IE 11 is not supported. For an optimal experience visit our site on another browser.

Complaints cast doubt on ‘bubble fusion’

Purdue University is investigating complaints about a scientist who claimed to have achieved "cold fusion" using sound waves to make bubbles in a test tube.
Rusi Taleyarkhan, a professor of nuclear engineering at Purdue University, has led research purporting to show evidence of nuclear fusion reactions in a tabletop experiment. Taleyarkhan is shown here with his experiment in a U.S. Department of Energy facility in Oak Ridge, Tenn., where he conducted the research before coming to Purdue.
Rusi Taleyarkhan, a professor of nuclear engineering at Purdue University, has led research purporting to show evidence of nuclear fusion reactions in a tabletop experiment. Taleyarkhan is shown here with his experiment in a U.S. Department of Energy facility in Oak Ridge, Tenn., where he conducted the research before coming to Purdue.Lynn Freeny / U.s. Department Of / DOE file via Purdue
/ Source: The Associated Press

Purdue University is investigating allegations that a scientist thwarted his colleagues’ efforts to test his claims of producing nuclear fusion in tabletop experiments, even going so far as to remove high-tech equipment from a shared lab.

Several Purdue researchers said Rusi Taleyarkhan, a Purdue professor of nuclear engineering, has stymied their attempts to verify — or refute — aspects of his controversial “bubble fusion” experiments since late 2003, when he joined Purdue’s faculty.

In an article published online Wednesday in the journal Nature, they said their confidence in his work at Purdue and previously at Oak Ridge National Laboratory in Tennessee has been seriously shaken.

“I am very concerned,” Tatjana Jevremovic, a Purdue assistant professor of nuclear engineering, said in the Nature article.

In March 2002, a team at Oak Ridge led by Taleyarkhan published findings in the journal Science that excited researchers who dream of harnessing controllable nuclear fusion — the process that lights the stars — as an unlimited energy source.
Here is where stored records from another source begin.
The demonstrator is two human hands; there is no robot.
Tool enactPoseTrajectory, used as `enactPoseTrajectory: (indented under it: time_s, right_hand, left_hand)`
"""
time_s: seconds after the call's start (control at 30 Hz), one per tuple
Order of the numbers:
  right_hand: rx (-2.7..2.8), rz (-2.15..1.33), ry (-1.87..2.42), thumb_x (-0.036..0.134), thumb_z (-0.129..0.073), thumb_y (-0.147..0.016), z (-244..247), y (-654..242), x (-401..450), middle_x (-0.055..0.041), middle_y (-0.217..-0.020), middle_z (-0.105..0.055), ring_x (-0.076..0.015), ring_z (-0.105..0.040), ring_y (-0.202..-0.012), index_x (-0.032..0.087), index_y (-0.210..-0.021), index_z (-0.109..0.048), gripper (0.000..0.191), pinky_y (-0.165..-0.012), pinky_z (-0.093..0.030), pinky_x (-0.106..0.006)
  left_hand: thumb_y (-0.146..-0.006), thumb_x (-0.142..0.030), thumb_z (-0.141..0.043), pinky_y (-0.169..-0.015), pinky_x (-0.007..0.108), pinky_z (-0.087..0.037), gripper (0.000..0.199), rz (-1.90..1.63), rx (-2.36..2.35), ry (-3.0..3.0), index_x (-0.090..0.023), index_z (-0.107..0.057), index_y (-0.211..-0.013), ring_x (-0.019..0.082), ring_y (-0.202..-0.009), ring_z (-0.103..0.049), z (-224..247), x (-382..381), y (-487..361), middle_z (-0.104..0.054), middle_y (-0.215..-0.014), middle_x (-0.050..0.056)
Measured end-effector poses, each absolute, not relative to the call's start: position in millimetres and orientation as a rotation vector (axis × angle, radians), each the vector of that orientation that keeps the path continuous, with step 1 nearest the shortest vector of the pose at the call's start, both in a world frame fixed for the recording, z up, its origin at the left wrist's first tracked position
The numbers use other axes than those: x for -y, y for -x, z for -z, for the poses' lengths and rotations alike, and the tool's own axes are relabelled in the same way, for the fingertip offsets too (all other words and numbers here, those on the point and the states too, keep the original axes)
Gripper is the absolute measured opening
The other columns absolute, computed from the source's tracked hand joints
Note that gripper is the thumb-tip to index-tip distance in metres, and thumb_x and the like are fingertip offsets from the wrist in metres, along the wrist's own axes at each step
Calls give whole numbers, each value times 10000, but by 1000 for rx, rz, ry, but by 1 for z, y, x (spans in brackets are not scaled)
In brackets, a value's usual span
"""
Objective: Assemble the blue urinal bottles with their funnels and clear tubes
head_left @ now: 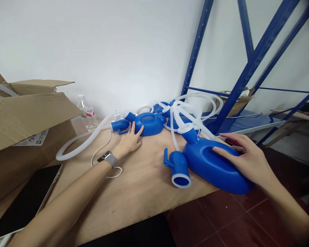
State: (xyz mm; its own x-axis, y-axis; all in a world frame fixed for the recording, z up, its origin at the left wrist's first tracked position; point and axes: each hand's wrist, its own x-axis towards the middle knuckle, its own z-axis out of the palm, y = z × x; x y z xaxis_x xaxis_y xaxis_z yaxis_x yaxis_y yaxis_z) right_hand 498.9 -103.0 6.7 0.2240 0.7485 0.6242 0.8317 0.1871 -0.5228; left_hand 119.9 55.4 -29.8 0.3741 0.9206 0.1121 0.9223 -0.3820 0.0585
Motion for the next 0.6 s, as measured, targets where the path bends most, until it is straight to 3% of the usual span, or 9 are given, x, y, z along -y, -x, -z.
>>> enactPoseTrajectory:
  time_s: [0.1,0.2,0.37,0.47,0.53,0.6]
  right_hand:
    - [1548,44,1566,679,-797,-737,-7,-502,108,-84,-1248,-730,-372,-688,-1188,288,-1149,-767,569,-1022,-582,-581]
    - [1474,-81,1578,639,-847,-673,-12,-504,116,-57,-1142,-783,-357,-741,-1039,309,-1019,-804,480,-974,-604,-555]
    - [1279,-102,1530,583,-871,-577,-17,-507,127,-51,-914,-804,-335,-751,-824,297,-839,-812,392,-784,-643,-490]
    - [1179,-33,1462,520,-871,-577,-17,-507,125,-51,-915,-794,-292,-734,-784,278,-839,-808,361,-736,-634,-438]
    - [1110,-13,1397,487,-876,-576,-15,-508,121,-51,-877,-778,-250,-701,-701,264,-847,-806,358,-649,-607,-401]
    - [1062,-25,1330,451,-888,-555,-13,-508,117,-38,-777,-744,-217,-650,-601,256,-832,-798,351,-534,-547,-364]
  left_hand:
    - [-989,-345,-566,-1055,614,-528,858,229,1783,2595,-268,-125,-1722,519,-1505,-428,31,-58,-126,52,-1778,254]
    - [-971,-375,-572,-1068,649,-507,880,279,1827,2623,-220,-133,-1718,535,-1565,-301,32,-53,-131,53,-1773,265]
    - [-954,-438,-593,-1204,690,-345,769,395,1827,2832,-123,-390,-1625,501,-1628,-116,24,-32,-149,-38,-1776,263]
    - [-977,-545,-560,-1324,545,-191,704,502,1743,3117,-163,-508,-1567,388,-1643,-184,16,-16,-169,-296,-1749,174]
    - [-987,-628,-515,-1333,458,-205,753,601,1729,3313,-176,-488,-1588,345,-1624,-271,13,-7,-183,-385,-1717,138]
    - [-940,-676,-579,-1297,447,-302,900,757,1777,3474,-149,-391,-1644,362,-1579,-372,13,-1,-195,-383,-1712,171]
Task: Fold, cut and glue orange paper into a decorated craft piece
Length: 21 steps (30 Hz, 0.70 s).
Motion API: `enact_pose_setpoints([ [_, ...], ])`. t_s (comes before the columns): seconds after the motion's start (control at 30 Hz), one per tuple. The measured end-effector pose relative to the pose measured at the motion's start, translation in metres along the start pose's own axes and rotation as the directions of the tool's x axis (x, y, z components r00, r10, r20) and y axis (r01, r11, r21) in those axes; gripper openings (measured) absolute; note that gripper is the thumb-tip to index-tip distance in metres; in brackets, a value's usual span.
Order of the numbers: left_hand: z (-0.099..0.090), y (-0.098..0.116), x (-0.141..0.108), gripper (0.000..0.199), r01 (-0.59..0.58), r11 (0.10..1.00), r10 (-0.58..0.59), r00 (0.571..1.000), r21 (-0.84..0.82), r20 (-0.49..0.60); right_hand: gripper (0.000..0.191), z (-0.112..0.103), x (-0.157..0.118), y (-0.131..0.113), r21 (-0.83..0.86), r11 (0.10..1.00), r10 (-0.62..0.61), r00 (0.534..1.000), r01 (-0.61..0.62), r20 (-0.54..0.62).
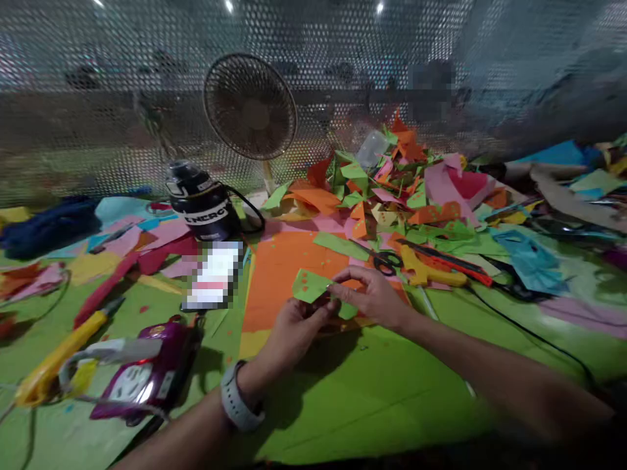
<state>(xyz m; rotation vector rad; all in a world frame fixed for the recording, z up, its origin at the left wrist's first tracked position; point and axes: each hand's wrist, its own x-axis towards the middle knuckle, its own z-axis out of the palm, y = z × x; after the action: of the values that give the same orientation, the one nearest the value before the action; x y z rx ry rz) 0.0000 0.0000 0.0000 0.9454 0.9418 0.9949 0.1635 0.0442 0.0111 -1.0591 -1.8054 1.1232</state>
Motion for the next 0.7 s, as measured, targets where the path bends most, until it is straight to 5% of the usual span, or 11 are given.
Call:
enact_pose_setpoints([
  [0.37, -0.0050, -0.0005, 0.0011, 0.023, -0.008, 1.000, 0.008, 1.000, -0.002, 0.020, 0.043, -0.0059, 0.0088, 0.0021, 0.246, 0.956, 0.126, 0.983, -0.157, 0.136],
  [0.7, -0.0022, 0.0015, 0.0040, 0.021, 0.003, 0.998, -0.001, 0.999, 0.064, -0.035, 0.035, -0.0030, 0.0027, -0.0031, 0.072, 0.994, 0.081, 0.996, -0.083, 0.037],
])
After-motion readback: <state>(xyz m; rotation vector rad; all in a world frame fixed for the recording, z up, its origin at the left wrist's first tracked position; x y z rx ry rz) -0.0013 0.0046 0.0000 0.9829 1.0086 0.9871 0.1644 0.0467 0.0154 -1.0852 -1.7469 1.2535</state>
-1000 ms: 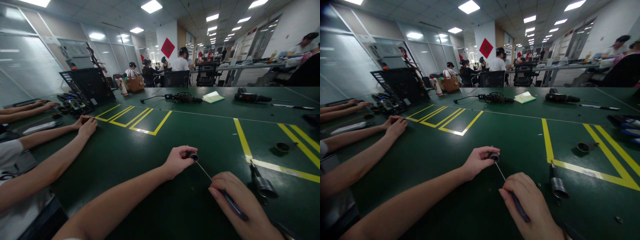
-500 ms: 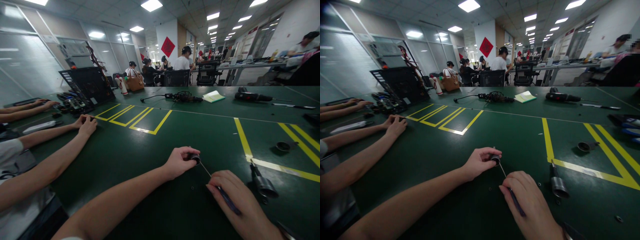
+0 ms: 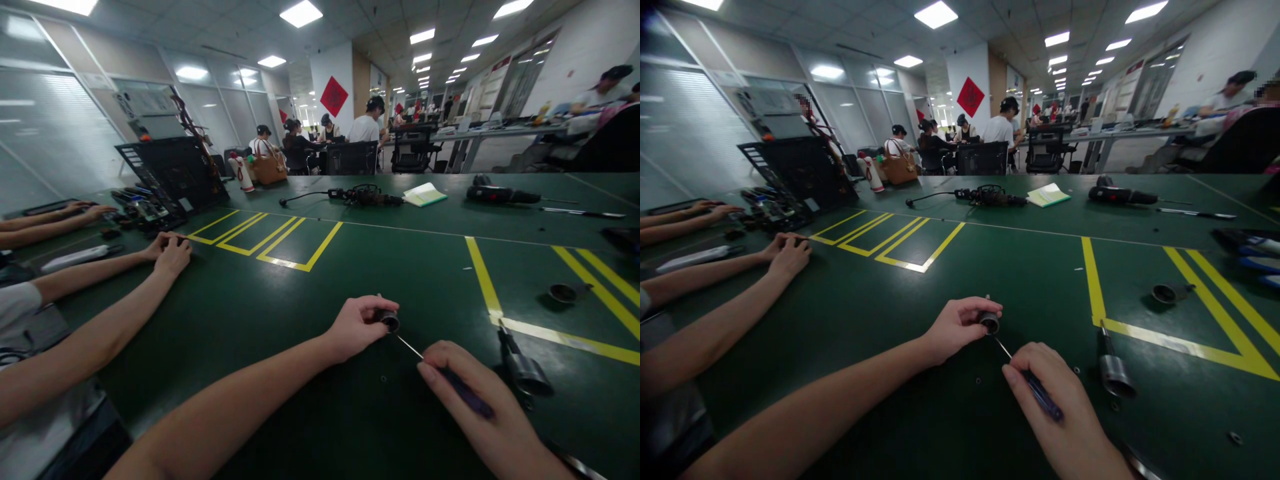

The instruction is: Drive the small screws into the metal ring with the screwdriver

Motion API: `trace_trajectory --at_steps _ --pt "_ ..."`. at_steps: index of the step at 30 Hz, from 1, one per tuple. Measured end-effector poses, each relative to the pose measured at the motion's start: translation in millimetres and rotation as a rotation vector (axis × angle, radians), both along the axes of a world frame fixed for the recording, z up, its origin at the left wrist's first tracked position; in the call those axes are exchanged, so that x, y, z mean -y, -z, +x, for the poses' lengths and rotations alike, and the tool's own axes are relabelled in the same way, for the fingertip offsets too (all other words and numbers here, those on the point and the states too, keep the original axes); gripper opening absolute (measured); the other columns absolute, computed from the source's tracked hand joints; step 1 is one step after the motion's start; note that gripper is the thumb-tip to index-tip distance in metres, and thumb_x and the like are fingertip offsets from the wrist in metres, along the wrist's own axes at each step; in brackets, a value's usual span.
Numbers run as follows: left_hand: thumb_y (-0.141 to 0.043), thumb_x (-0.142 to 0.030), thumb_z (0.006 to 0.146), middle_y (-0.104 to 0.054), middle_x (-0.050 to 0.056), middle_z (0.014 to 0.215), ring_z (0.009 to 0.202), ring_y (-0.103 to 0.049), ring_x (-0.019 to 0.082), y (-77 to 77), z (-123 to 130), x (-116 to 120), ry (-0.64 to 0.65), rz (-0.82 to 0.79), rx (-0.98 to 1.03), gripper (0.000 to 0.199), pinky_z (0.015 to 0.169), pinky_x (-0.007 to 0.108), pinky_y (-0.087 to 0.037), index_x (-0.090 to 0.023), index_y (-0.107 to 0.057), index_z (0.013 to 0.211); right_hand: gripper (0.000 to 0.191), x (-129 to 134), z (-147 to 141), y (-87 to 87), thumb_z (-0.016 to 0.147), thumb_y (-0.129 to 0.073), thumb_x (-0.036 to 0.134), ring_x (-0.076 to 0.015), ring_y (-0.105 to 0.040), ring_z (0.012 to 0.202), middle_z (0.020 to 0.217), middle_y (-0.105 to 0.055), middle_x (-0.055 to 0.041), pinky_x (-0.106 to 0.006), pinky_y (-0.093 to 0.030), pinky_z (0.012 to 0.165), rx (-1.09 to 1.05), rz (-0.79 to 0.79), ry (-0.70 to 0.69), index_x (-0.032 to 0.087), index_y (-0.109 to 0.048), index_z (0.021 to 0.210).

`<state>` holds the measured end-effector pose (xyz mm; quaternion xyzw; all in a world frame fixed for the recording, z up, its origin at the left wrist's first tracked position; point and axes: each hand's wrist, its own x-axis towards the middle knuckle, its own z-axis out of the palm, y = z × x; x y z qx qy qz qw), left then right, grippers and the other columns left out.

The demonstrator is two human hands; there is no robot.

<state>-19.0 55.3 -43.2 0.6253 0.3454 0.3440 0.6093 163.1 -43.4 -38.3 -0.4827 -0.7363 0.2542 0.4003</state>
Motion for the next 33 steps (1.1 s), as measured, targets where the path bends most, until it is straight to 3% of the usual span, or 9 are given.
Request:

But the findings were controversial at the outset. Two Oak Ridge researchers took the unusual step of publishing dissenting research saying that Taleyarkhan’s work was inaccurate.

In his paper, Taleyarkhan reported producing what he said appeared to be nuclear fusion by bombarding tiny dissolved bubbles in an acetone-based solution with high-intensity sound waves.

He claimed that the bubbles rapidly expanded and then collapsed, producing a brief flash of light and superhigh temperatures — a phenomenon called sonoluminescence. He also made the controversial claim that his team detected atomic particles and isotopes, suggesting that nuclear fusion may have occurred.

Data denied
In the Nature article, Jevremovic and Lefteri Tsoukalas, who heads Purdue’s School of Nuclear Engineering, said Taleyarkhan has refused to provide raw data he claims to have obtained in repeated experiments confirming signs of fusion.

Neither Jevremovic nor Tsoukalas responded to interview requests left Wednesday at their Purdue offices by The Associated Press. But they told Nature that they and several of their colleagues seriously question Taleyarkhan’s work.

In Nature’s article, they said that Taleyarkhan, amid growing questions about his research, moved equipment used in his experiments from the campus’ communal nuclear engineering lab to his own off-campus lab in May 2004.

In addition, they said Taleyarkhan “vehemently” opposed their plans in January 2005 to publish a paper demonstrating that they could not reproduce his research.

Purdue Provost Sally Mason said in a statement that the university began a review last week of Taleyarkhan’s research and the allegations related to it. “The research claims involved are very significant, and the concerns expressed are extremely serious,” she said.

‘Professional disagreement’
Taleyarkhan, contacted Wednesday by e-mail, referred all questions to Purdue spokeswoman Jeanne Norberg. She said Taleyarkhan was to meet with Mason and the head of an independent panel that will review the allegations. She called the matter a “professional disagreement.”

“We have people’s careers and reputations on the line here, and certainly this is very serious research and some very serious allegations,” Norberg said.

Seth Putterman, a professor of physics at the University of California at Los Angeles, who received a $350,000 grant from the Defense Department to try to reproduce Taleyarkhan’s findings, said he has been unable to do so.

He said Taleyarkhan’s conclusions have caused people like himself to “waste time” trying to reproduce his results.

“We’re not disputing the line of research. We’re disputing premature, incorrect claims of success,” he said.